◆ WHAT TO PRODUCE ◆
Look through the records below, and copy out every line that holds the string "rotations".

◆ MATERIAL SHOWN ◆
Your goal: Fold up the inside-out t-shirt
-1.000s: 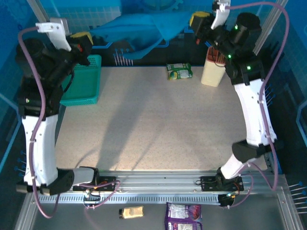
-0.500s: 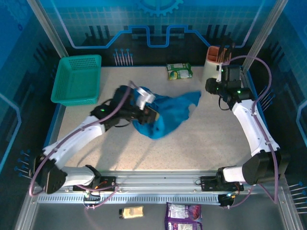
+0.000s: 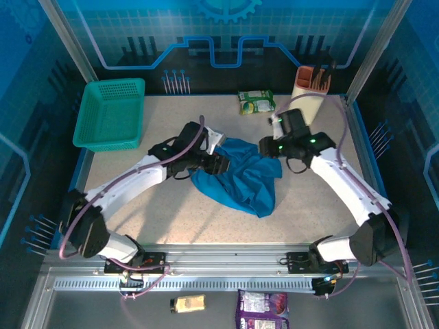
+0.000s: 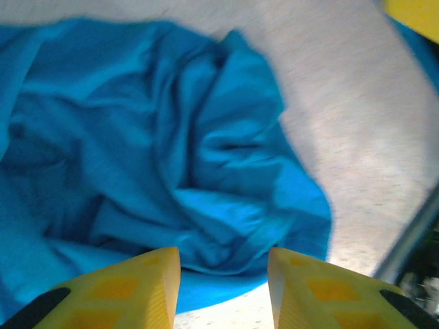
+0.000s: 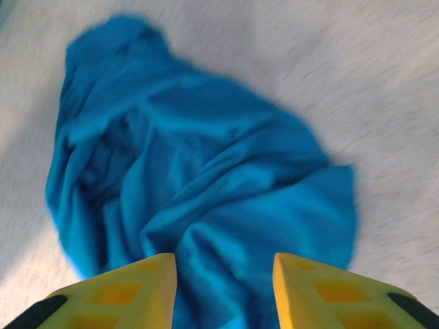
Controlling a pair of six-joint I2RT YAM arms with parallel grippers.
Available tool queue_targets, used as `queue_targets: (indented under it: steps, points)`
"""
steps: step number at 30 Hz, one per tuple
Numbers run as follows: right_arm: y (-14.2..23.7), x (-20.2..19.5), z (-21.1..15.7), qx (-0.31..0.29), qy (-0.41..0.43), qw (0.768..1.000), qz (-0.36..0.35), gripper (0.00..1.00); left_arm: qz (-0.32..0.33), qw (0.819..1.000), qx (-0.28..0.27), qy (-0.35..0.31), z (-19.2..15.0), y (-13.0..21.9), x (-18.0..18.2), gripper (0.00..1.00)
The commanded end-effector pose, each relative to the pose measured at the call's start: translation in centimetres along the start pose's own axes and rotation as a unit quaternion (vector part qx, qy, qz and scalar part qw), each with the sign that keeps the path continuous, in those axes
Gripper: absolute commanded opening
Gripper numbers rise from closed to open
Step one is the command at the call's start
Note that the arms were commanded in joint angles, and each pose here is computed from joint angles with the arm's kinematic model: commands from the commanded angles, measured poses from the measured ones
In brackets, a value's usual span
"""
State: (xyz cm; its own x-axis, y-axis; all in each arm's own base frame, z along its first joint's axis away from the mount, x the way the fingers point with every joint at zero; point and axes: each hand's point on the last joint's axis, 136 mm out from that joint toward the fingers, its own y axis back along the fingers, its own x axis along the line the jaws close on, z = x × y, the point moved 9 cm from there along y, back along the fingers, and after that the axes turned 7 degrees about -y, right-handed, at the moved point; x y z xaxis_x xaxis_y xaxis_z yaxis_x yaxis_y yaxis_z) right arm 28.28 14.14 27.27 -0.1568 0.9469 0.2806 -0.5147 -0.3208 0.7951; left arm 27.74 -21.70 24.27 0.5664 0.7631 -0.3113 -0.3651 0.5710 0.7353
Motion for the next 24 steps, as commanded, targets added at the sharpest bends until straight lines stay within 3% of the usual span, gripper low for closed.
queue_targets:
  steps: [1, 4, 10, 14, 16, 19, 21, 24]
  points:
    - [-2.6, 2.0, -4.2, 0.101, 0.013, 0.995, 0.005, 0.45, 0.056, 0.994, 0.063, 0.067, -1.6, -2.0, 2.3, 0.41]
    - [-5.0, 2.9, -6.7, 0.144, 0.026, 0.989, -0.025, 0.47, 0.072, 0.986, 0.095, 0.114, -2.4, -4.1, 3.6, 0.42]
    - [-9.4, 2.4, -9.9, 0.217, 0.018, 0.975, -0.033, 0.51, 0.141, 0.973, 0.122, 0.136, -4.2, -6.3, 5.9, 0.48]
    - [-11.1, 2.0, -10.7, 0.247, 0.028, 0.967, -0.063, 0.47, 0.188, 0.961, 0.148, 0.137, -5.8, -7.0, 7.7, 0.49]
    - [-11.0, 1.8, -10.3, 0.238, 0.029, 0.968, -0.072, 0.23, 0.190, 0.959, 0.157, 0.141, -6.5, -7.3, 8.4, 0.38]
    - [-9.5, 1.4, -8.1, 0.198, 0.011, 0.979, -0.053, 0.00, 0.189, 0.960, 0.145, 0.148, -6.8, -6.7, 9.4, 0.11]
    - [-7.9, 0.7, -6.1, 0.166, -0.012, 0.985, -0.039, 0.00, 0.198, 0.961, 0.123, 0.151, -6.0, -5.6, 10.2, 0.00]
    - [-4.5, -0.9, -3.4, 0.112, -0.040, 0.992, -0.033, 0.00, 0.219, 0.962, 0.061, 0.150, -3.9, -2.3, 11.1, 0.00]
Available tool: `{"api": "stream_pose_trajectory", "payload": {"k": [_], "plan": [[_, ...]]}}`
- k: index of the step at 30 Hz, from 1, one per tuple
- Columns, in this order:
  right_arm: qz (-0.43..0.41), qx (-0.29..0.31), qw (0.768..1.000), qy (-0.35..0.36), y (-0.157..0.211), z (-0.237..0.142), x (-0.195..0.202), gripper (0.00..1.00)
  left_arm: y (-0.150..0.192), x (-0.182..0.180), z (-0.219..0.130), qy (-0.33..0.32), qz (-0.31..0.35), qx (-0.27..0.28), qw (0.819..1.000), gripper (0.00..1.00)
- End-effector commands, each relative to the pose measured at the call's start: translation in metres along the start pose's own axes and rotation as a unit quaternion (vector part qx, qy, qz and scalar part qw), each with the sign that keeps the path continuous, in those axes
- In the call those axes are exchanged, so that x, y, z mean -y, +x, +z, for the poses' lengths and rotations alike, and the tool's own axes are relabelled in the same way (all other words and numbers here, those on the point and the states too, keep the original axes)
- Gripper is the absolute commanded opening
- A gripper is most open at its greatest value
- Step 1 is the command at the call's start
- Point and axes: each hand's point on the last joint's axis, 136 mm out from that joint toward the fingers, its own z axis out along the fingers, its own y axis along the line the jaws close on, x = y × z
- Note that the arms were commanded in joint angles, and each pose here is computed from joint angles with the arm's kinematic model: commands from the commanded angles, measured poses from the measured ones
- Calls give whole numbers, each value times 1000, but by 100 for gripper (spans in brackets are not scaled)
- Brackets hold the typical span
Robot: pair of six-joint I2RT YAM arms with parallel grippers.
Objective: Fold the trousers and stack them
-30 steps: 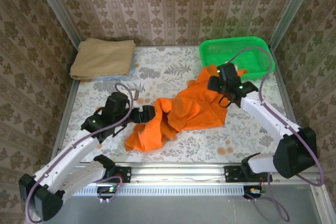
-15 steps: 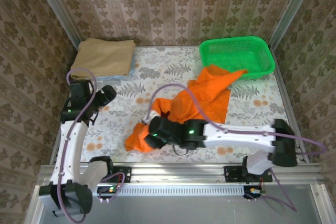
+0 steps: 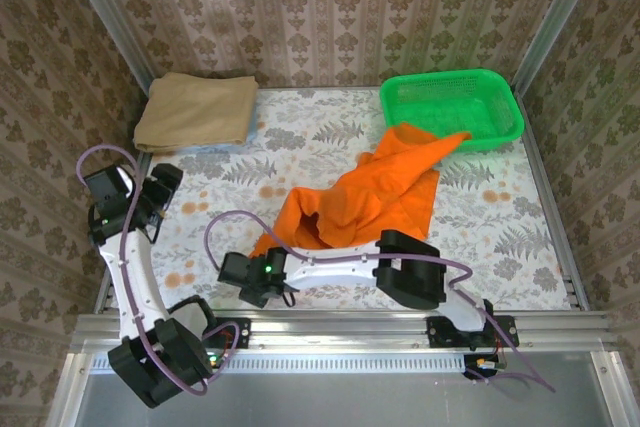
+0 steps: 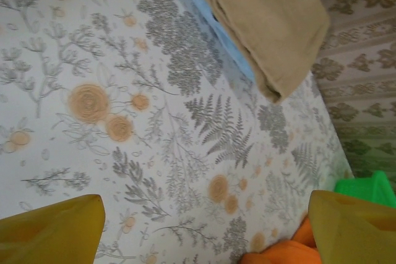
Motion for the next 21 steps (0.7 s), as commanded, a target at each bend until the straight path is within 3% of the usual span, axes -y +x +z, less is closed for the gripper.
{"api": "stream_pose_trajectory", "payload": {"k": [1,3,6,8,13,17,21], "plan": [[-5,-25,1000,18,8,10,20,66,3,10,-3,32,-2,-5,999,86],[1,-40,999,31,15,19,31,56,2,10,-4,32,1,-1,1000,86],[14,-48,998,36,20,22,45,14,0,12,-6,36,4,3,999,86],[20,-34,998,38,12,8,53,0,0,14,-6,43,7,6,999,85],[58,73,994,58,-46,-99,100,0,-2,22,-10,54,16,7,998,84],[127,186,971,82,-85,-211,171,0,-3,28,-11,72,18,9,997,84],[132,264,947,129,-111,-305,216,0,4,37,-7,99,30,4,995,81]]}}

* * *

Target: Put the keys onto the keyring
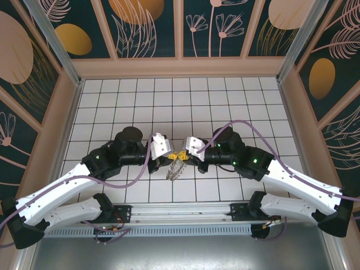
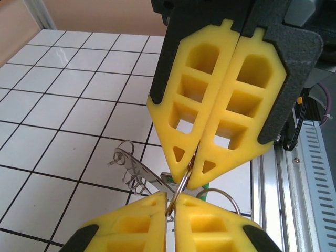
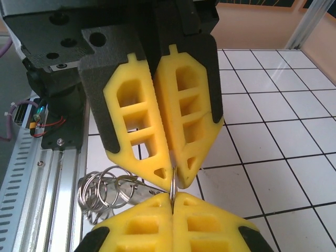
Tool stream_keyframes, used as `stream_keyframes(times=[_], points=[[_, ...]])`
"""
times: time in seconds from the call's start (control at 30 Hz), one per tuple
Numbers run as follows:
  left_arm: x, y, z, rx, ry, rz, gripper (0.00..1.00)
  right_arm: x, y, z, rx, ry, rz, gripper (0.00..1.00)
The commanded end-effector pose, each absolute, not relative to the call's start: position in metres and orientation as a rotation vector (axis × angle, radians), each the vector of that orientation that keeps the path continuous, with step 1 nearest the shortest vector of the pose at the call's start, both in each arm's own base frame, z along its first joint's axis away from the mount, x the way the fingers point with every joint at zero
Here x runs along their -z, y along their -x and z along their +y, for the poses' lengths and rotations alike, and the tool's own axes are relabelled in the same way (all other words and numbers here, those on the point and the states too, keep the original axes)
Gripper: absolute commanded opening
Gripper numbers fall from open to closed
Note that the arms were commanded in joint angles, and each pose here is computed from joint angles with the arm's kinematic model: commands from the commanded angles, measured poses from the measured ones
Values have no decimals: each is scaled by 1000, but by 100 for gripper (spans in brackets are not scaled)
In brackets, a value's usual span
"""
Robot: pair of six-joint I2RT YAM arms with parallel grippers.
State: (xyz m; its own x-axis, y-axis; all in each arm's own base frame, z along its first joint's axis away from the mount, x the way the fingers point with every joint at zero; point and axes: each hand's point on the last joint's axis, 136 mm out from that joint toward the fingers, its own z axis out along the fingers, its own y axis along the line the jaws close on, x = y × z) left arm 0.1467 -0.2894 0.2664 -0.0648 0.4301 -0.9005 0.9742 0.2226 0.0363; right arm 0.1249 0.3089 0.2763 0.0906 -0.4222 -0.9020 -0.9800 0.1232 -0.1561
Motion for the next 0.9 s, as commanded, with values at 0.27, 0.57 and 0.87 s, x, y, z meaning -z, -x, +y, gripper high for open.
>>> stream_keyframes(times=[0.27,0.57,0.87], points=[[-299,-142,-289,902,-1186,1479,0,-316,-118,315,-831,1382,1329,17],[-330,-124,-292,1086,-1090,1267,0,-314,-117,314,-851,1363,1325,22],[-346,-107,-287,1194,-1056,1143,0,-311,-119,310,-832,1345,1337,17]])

◆ SOLUTION TO THIS PROBLEM ◆
- In the call those axes are exchanged, so that x, y, z mean -y, +x, +z, for the poses' lengths and rotations alike, and the tool's own axes are relabelled in the same way (all other words and numbers here, those on the point and the states too, keep the original axes)
Here x runs along their -z, y along their -x and z along their +y, for the poses' lengths and rotations alike, and the tool's own axes are relabelled in the same way (all other words and numbers here, those on the point and the states too, keep the original axes)

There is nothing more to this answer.